:: TASK INSTRUCTIONS ::
Produce an exact transcription of the listing below, omitting the pictures.
==== RECORDED DATA
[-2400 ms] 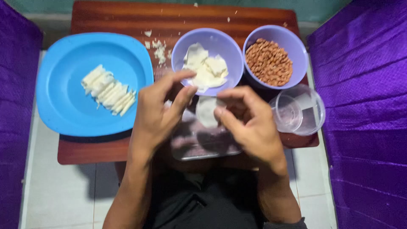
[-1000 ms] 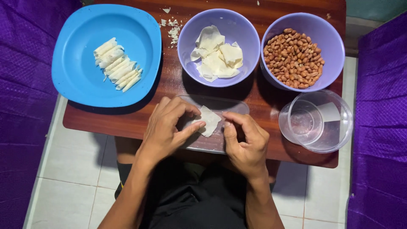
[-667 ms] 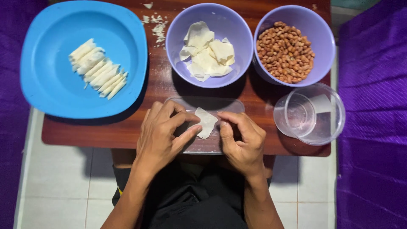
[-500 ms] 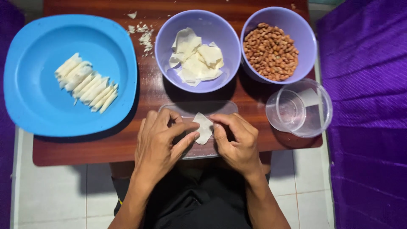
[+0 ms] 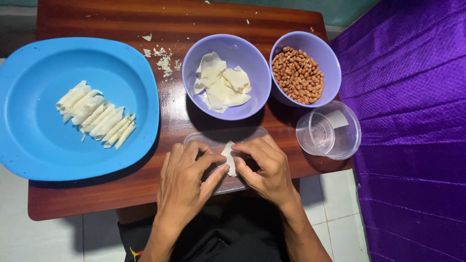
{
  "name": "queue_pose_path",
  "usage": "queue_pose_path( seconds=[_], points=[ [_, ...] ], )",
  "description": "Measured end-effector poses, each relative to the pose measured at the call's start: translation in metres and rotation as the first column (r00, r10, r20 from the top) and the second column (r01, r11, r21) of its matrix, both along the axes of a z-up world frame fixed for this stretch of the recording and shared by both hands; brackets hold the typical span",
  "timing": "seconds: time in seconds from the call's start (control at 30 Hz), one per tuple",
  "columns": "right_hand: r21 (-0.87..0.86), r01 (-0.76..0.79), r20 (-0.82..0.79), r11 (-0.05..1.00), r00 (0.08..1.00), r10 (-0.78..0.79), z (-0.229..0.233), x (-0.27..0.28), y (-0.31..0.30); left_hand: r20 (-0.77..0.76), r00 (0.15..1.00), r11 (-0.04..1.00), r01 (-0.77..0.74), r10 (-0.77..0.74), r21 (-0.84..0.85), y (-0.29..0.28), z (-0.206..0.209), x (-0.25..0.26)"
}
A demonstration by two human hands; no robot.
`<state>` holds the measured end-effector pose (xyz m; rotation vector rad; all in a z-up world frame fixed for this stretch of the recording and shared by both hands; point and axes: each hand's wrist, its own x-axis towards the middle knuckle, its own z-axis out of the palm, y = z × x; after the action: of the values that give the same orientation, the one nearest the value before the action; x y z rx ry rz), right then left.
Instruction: Tearing dough into small pieces, placing a peanut on each, and rolling them into sticks
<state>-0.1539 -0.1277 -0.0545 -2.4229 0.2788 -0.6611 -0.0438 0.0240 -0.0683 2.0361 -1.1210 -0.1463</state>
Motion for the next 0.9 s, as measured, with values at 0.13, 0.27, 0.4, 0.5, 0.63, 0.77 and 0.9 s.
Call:
queue_pose_path(
  seconds=[0.13,0.27,0.4,0.5,0.63,0.77,0.9],
  points=[
    [0.035,0.006,0.042,0.999,0.999,-0.007,-0.001,-0.003,0.000,-0.007,1.000,1.000,-0.009,0.009,-0.010,0.000,0.000,-0.001],
    [0.038,-0.033,0.101,0.999,0.994,0.029,-0.001,-0.005,0.000,-0.018,1.000,1.000,-0.015,0.015,-0.005,-0.001,0.000,-0.002],
    [0.033,-0.037,0.125,0.999,0.992,0.033,-0.009,-0.009,-0.003,-0.002,1.000,1.000,-0.013,0.013,0.002,-0.001,0.000,-0.002],
    [-0.002,-0.037,0.065,0.999,0.997,0.037,0.003,-0.005,-0.001,-0.005,1.000,1.000,-0.028,0.028,0.011,-0.002,-0.001,-0.003],
    [0.038,-0.029,0.119,0.999,0.993,0.025,0.002,-0.006,-0.002,-0.001,0.999,0.999,-0.035,0.035,0.005,-0.004,0.002,-0.004],
    [-0.011,-0.024,0.113,1.000,0.993,0.025,0.003,-0.005,-0.003,-0.023,1.000,1.000,-0.018,0.017,-0.004,-0.004,0.006,-0.004],
    [-0.046,-0.017,0.079,0.999,0.997,0.021,0.006,-0.004,-0.003,0.019,0.999,0.997,-0.025,0.026,-0.070,0.000,0.000,-0.007]
  ],
)
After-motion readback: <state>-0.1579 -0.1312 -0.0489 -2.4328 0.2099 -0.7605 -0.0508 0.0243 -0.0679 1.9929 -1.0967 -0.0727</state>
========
:: RESPONSE AREA ::
[-2400 ms] 
[-1000 ms] 
[-667 ms] 
[-500 ms] 
[+0 ms] 
{
  "name": "queue_pose_path",
  "usage": "queue_pose_path( seconds=[_], points=[ [_, ...] ], )",
  "description": "Measured end-effector poses, each relative to the pose measured at the call's start: translation in metres and rotation as the first column (r00, r10, r20 from the top) and the second column (r01, r11, r21) of its matrix, both along the axes of a z-up world frame fixed for this stretch of the recording and shared by both hands; brackets hold the typical span",
  "timing": "seconds: time in seconds from the call's start (control at 30 Hz), one per tuple",
  "columns": "right_hand: r21 (-0.87..0.86), r01 (-0.76..0.79), r20 (-0.82..0.79), r11 (-0.05..1.00), r00 (0.08..1.00), r10 (-0.78..0.79), z (-0.229..0.233), x (-0.27..0.28), y (-0.31..0.30); left_hand: r20 (-0.77..0.76), r00 (0.15..1.00), r11 (-0.04..1.00), r01 (-0.77..0.74), r10 (-0.77..0.74), r21 (-0.84..0.85), y (-0.29..0.28), z (-0.206..0.209), x (-0.25..0.26)"
}
A demonstration by two human hands; no robot.
`<state>` holds the measured end-effector pose (xyz m; rotation vector rad; all in a z-up world frame fixed for this stretch of the recording and shared by both hands; point and axes: each hand's wrist, its own x-axis towards the middle knuckle, its own z-axis out of the palm, y = z × x; after the action: of the values that give the same orientation, the one nearest the value before the action; x y z rx ry rz), right then left.
Instruction: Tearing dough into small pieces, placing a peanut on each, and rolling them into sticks
<state>-0.1539 -0.1277 -0.0545 -2.4229 0.2788 -0.6611 -0.0438 0.0240 -0.0683 2.0361 -1.1210 -0.1463</state>
Motion for the next 0.9 s, as measured, with values at 0.13, 0.27, 0.4, 0.5, 0.63, 0.77 and 0.9 s.
Call:
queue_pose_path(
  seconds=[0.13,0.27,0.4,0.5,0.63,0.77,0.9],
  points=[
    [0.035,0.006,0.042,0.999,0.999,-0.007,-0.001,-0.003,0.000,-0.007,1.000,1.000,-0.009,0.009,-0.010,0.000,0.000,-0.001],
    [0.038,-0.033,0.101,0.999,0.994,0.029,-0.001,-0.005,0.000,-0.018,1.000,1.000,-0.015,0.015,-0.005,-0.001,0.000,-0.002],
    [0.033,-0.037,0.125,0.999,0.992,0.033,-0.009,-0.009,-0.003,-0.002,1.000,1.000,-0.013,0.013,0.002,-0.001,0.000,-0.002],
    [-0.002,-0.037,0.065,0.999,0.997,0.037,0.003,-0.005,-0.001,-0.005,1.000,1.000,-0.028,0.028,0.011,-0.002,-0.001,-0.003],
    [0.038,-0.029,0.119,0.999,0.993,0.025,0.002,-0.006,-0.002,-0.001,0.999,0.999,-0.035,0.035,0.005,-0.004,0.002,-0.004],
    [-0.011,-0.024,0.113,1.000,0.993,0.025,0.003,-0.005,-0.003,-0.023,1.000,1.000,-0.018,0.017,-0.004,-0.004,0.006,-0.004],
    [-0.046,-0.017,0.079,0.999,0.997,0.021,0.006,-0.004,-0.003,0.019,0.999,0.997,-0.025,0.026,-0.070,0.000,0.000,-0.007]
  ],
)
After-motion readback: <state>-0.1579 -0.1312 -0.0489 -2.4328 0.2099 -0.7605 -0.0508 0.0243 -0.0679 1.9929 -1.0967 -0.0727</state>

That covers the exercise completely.